Avec leurs slogans, «VendrediLecture c’est TOUTES vos lectures» ou «Mettez de la confiture dans votre culture», l’association veut rassembler ceux qui ne se seraient jamais rencontrés sans avoir lu le même livre. «Ce qui marche, c’est qu’on est très nombreux et très différents, indique Nathalie. Les gens qui lisent la même chose à la même heure se croisent sur la toile alors qu’ils sont parfois dans des mondes totalement opposés.»

#VendrediLecture a d’ailleurs la cote, au sens propre du terme. Il est très utilisé par les community managers, surtout dans les bibliothèques qui conseillent un ouvrage sur Twitter avec la cote du livre.

#SloanWilson décrit la société américaine des années 50 à travers Tom, « L’homme au complet gris » (cote 813.5 WIL Sh) #VendrediLecture

— BU Droit-Lettres (@DijonBUDL) 11 mars 2016

Une fois par mois, VendrediLecture lance son club de lecture 2.0 sur Facebook. A bientôt 37 ans, Virginy la vice-présidente qui vient du Sud-Ouest près d’Albi, anime une fois par mois le #ClubVL sur Facebook. «On est loin de la jeune bloggeuse parisienne de 20 ans, pas vrai?», s’amuse celle qui propose tous les mois des thèmes avec une liste de lecture. Les gens discutent à l’intérieur d’un «événement Facebook». Sur Twitter, l’exercice est plus complexe à cause de la limite des 140 caractères, ce qui n’empêche pas quelques lecteurs de faire une critique express en utilisant le hashtag #ClubVL.

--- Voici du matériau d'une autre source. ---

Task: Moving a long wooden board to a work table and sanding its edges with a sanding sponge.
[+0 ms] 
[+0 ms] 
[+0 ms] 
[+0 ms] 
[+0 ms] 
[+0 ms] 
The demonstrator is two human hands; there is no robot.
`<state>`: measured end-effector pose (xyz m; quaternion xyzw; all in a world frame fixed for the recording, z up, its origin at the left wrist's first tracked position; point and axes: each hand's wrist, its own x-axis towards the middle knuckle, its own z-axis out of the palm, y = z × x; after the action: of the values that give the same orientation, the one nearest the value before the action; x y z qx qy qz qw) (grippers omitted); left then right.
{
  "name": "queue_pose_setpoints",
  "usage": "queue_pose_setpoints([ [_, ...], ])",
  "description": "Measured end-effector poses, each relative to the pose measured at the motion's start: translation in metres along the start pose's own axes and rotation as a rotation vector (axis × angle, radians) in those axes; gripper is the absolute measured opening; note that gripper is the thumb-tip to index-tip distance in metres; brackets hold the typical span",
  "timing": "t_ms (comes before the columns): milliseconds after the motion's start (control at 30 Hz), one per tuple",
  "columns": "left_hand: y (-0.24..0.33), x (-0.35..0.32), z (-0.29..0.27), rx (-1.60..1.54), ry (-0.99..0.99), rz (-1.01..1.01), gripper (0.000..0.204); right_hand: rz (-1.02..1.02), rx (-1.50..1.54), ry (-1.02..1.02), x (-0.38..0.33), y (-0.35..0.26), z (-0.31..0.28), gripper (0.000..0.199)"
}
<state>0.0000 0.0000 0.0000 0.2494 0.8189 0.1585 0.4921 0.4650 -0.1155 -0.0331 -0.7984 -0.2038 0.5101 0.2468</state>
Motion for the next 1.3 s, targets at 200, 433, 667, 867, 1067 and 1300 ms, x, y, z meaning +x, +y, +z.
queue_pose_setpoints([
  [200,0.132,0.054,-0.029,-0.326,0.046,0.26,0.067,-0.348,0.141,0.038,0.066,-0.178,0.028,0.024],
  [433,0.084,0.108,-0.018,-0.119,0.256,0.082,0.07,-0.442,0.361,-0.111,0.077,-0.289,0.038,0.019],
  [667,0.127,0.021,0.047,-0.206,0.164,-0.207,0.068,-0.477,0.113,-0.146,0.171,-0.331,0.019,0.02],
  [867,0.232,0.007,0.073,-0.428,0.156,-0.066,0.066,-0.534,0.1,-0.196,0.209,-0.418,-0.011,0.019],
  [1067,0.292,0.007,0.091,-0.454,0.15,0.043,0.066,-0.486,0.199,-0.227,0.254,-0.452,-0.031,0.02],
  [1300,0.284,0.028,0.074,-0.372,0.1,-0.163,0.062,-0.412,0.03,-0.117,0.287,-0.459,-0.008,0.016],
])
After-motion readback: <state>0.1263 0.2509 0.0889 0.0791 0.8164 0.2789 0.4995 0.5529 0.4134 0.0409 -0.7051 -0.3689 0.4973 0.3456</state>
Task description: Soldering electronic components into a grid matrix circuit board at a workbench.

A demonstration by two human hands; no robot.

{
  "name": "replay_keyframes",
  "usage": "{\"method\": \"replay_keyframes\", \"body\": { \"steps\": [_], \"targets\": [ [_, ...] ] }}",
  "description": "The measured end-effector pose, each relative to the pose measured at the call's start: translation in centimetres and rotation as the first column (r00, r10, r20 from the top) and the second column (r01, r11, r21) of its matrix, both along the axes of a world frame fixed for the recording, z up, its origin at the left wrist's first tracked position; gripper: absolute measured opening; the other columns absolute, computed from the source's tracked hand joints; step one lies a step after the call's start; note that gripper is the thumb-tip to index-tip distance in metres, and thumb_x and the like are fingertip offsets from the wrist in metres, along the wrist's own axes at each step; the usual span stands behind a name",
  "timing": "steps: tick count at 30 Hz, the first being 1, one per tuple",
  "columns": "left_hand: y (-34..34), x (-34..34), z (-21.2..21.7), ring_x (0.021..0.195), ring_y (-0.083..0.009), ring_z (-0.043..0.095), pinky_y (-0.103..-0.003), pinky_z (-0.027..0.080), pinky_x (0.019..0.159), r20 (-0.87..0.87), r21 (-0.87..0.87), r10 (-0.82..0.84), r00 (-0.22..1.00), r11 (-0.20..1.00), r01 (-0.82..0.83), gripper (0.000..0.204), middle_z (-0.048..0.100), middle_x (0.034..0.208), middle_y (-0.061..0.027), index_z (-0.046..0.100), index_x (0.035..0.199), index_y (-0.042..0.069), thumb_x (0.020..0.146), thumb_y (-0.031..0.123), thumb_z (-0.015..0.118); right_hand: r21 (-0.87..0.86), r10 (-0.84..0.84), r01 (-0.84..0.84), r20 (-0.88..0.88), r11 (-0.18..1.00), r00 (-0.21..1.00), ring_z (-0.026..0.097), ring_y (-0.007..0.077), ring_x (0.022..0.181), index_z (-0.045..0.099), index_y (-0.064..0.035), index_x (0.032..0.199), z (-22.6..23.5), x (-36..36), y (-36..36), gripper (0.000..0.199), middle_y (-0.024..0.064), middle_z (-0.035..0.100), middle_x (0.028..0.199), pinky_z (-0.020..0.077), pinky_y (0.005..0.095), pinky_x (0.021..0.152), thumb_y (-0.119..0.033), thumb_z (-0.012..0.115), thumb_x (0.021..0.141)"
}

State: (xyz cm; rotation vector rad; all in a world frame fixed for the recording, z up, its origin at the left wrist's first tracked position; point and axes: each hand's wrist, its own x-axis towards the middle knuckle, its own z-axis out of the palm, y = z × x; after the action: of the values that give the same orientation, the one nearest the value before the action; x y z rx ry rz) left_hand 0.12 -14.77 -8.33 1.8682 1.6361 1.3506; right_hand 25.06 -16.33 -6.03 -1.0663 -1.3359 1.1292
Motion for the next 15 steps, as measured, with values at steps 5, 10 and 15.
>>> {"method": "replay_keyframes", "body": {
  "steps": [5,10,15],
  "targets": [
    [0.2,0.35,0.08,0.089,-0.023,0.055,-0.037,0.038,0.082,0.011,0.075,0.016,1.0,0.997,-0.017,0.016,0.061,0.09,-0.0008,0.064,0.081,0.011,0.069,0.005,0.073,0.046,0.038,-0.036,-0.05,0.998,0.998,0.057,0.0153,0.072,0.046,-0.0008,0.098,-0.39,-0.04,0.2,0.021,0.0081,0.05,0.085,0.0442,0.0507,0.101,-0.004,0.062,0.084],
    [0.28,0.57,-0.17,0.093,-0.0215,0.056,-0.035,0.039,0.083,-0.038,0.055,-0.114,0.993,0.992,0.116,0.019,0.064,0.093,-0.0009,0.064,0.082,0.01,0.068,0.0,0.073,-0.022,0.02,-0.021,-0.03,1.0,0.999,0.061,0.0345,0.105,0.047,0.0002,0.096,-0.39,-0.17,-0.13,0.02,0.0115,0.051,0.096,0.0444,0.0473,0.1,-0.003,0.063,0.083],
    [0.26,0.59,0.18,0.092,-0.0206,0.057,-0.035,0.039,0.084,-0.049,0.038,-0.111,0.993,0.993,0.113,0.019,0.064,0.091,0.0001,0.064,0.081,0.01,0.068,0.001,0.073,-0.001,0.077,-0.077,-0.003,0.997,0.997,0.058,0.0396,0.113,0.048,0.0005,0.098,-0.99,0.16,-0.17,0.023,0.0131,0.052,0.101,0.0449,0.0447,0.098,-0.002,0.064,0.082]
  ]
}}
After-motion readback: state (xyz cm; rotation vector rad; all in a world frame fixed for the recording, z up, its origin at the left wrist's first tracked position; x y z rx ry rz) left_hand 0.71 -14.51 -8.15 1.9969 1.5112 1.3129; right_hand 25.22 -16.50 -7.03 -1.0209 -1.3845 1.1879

À chaque #vendredilecture j’aurais envie de recommander Internet… c’est quand même le livre imagier et animé le plus grandiose jamais écrit.

— Zéphyrin Touristryon (@Zestryon) 18 mars 2016

Pas de polémique, un retour sur le fil d’actu toutes les semaines, un mot clef accueillant, et à l’arrivée une bonne crédibilité, #VendrediLecture est cité comme modèle par Twitter France. Il a aussi inspiré le hashtag #MardiMusique, qui s’est évidemment inspiré de sa réussite. «Le hashtag n’appartient à personne, n’importe qui peut se l’approprier, c’est ce qui fait sa force», conclut l’actuelle présidente qui donnera les clefs à un autre membre l’année prochaine.

Au Salon du Livre de Paris, tout le week-end, Nathalie va chercher des partenariats avec des éditeurs, distribuer les marques-pages de #VendrediLecture, et surtout tweeter.